▸ INSTRUCTIONS TO FOLLOW
The required answer is an exact copy of every entry underneath.

▸ DATA IN THIS EXERCISE
= = = =

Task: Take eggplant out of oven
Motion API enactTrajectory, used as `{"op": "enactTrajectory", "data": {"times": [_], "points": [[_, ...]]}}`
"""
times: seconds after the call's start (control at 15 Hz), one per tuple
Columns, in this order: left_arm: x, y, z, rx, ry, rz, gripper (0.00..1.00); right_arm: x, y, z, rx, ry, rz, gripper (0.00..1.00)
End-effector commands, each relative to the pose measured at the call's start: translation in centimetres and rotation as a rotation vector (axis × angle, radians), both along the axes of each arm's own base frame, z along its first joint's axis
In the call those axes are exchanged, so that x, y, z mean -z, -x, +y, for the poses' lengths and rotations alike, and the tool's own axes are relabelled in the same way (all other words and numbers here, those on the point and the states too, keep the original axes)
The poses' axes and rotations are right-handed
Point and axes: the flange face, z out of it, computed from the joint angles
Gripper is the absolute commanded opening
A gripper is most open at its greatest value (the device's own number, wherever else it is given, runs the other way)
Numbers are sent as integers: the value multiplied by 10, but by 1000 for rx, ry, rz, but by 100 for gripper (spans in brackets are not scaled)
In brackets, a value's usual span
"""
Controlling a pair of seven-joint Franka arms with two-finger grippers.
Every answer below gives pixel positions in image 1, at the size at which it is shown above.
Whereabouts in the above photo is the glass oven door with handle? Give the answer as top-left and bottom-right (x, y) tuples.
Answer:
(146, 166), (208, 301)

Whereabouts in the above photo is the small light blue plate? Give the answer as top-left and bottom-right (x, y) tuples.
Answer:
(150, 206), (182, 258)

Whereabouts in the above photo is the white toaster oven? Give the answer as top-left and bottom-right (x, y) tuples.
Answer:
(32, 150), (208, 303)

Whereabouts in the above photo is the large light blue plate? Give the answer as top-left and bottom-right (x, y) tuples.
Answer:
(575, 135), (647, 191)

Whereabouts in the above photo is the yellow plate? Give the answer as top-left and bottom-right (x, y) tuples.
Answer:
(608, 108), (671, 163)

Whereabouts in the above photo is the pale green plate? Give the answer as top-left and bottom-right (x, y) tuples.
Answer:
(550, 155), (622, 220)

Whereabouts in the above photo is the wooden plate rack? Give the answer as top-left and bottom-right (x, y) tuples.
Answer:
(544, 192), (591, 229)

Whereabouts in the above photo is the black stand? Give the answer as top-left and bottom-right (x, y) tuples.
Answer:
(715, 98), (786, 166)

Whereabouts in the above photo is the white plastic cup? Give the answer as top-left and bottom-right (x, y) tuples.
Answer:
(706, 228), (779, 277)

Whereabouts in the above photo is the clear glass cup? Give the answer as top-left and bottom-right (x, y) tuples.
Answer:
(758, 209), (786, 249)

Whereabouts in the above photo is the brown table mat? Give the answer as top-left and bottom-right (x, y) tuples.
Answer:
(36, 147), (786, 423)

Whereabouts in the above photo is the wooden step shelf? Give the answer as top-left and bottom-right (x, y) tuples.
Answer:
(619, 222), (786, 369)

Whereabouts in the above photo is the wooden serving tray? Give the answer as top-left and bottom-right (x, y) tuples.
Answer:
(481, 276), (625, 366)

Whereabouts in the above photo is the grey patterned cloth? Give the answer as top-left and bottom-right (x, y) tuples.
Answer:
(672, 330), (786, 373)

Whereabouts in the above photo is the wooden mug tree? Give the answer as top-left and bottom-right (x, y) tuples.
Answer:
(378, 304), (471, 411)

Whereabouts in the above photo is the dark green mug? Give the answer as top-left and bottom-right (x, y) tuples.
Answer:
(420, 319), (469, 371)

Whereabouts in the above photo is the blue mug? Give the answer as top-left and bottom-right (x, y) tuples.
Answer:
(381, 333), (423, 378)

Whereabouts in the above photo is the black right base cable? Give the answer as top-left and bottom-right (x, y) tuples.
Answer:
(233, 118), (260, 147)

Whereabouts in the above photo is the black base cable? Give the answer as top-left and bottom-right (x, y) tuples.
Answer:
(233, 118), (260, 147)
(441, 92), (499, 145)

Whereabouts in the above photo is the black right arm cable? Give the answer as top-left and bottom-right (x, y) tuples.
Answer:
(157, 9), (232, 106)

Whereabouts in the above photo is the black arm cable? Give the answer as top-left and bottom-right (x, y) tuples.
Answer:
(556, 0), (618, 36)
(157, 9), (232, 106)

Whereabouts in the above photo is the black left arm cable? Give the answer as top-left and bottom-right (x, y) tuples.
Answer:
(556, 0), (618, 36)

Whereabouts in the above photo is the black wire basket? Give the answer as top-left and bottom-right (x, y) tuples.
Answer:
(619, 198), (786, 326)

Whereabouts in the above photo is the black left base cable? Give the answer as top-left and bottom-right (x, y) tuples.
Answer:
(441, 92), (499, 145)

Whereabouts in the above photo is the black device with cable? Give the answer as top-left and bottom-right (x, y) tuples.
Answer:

= = = =

▸ TASK ANSWER
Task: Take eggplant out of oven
Motion API enactTrajectory, used as `{"op": "enactTrajectory", "data": {"times": [_], "points": [[_, ...]]}}`
"""
times: seconds after the call's start (control at 15 Hz), one per tuple
Columns, in this order: left_arm: x, y, z, rx, ry, rz, gripper (0.00..1.00); right_arm: x, y, z, rx, ry, rz, gripper (0.00..1.00)
End-effector commands, each relative to the pose measured at the call's start: translation in centimetres and rotation as a rotation vector (axis × angle, radians), both along the axes of each arm's own base frame, z along its first joint's axis
In the call those axes are exchanged, so that x, y, z mean -z, -x, +y, for the poses' lengths and rotations alike, and the tool's own axes are relabelled in the same way (all other words and numbers here, those on the point and the states too, keep the original axes)
The poses' axes and rotations are right-handed
Point and axes: the flange face, z out of it, computed from the joint angles
Gripper is the absolute commanded opening
A gripper is most open at its greatest value (the device's own number, wherever else it is given, runs the other way)
Numbers are sent as integers: the value multiplied by 10, but by 1000 for rx, ry, rz, but by 100 for gripper (spans in brackets are not scaled)
In brackets, a value's usual span
"""
Controlling a pair of seven-joint Franka arms with two-finger grippers.
Every answer below gives pixel positions in image 1, at the size at which it is shown above.
Whereabouts in the above photo is the glass oven door with handle? Give the answer as top-left and bottom-right (x, y) tuples.
Answer:
(146, 166), (208, 301)

Whereabouts in the above photo is the small light blue plate? Give the answer as top-left and bottom-right (x, y) tuples.
Answer:
(150, 206), (182, 258)

Whereabouts in the above photo is the white toaster oven? Give the answer as top-left and bottom-right (x, y) tuples.
Answer:
(32, 150), (208, 303)

Whereabouts in the above photo is the large light blue plate? Give the answer as top-left and bottom-right (x, y) tuples.
Answer:
(575, 135), (647, 191)

Whereabouts in the above photo is the yellow plate? Give the answer as top-left and bottom-right (x, y) tuples.
Answer:
(608, 108), (671, 163)

Whereabouts in the above photo is the pale green plate? Give the answer as top-left and bottom-right (x, y) tuples.
Answer:
(550, 155), (622, 220)

Whereabouts in the above photo is the wooden plate rack? Give the answer as top-left and bottom-right (x, y) tuples.
Answer:
(544, 192), (591, 229)

Whereabouts in the above photo is the black stand? Give the answer as top-left and bottom-right (x, y) tuples.
Answer:
(715, 98), (786, 166)

Whereabouts in the above photo is the white plastic cup? Give the answer as top-left and bottom-right (x, y) tuples.
Answer:
(706, 228), (779, 277)

Whereabouts in the above photo is the clear glass cup? Give the answer as top-left and bottom-right (x, y) tuples.
Answer:
(758, 209), (786, 249)

Whereabouts in the above photo is the brown table mat? Give the answer as top-left and bottom-right (x, y) tuples.
Answer:
(36, 147), (786, 423)

Whereabouts in the above photo is the wooden step shelf? Give the answer as top-left and bottom-right (x, y) tuples.
Answer:
(619, 222), (786, 369)

Whereabouts in the above photo is the wooden serving tray? Give the answer as top-left and bottom-right (x, y) tuples.
Answer:
(481, 276), (625, 366)

Whereabouts in the above photo is the grey patterned cloth? Give the answer as top-left and bottom-right (x, y) tuples.
Answer:
(672, 330), (786, 373)

Whereabouts in the above photo is the wooden mug tree? Give the answer as top-left and bottom-right (x, y) tuples.
Answer:
(378, 304), (471, 411)

Whereabouts in the above photo is the dark green mug? Give the answer as top-left and bottom-right (x, y) tuples.
Answer:
(420, 319), (469, 371)

Whereabouts in the above photo is the blue mug? Give the answer as top-left and bottom-right (x, y) tuples.
Answer:
(381, 333), (423, 378)

Whereabouts in the above photo is the black right base cable? Give the answer as top-left and bottom-right (x, y) tuples.
Answer:
(233, 118), (260, 147)

Whereabouts in the above photo is the black base cable? Give the answer as top-left and bottom-right (x, y) tuples.
Answer:
(233, 118), (260, 147)
(441, 92), (499, 145)

Whereabouts in the above photo is the black right arm cable? Give the answer as top-left and bottom-right (x, y) tuples.
Answer:
(157, 9), (232, 106)

Whereabouts in the above photo is the black arm cable? Give the answer as top-left and bottom-right (x, y) tuples.
Answer:
(556, 0), (618, 36)
(157, 9), (232, 106)

Whereabouts in the above photo is the black left arm cable? Give the answer as top-left and bottom-right (x, y) tuples.
Answer:
(556, 0), (618, 36)

Whereabouts in the above photo is the black wire basket? Give the answer as top-left and bottom-right (x, y) tuples.
Answer:
(619, 198), (786, 326)

Whereabouts in the above photo is the black left base cable? Give the answer as top-left and bottom-right (x, y) tuples.
Answer:
(441, 92), (499, 145)

Whereabouts in the above photo is the black device with cable? Give the answer as top-left and bottom-right (x, y) tuples.
Answer:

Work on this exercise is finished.